» **About this exercise**
Going through the lines below, tally those that include "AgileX", and give only the number.

» **Items from a dataset**
▬▬▬▬▬▬▬▬▬▬
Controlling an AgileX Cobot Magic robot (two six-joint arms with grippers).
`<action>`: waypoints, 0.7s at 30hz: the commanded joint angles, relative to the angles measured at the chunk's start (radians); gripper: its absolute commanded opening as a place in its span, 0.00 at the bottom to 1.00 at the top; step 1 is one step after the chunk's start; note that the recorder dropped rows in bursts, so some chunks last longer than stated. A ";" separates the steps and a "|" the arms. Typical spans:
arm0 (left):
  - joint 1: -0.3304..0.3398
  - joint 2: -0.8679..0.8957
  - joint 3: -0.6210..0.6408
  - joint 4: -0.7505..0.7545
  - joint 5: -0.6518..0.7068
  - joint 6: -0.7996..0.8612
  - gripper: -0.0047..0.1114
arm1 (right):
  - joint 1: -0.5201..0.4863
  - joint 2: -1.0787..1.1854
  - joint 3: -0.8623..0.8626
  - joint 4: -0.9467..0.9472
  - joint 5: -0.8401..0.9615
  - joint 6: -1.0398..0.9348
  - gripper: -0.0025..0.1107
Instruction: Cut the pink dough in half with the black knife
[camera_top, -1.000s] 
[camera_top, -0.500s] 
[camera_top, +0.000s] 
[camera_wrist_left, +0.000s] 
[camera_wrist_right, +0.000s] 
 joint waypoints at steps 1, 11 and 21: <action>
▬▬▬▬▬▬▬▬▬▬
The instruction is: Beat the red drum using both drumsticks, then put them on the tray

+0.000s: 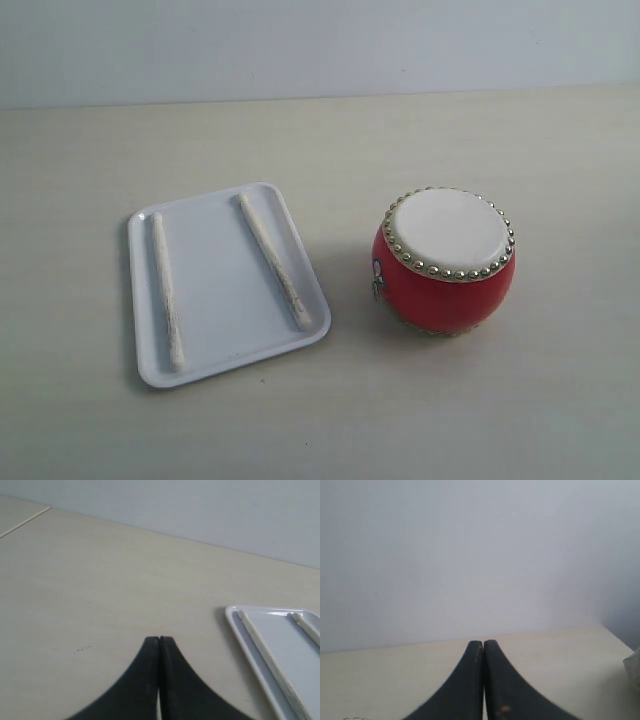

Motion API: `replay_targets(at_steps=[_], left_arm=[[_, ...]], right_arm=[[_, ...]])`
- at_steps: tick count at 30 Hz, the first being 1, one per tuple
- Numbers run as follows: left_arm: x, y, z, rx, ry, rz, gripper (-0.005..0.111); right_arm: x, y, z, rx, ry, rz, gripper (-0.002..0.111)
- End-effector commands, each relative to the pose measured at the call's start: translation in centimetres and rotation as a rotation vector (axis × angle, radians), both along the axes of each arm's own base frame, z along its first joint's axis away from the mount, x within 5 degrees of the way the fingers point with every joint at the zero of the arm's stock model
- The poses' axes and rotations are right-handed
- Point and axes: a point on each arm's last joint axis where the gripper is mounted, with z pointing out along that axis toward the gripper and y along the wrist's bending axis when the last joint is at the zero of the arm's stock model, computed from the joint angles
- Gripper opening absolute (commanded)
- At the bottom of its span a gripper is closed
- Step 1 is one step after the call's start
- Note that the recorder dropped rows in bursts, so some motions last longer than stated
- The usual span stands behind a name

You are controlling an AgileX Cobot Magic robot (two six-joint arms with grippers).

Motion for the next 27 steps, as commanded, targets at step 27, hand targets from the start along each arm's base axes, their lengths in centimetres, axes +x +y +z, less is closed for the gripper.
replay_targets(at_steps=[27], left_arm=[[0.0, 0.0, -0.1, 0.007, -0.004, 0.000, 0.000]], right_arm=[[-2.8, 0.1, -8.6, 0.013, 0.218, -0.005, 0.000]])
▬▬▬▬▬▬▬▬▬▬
» **Completed task**
2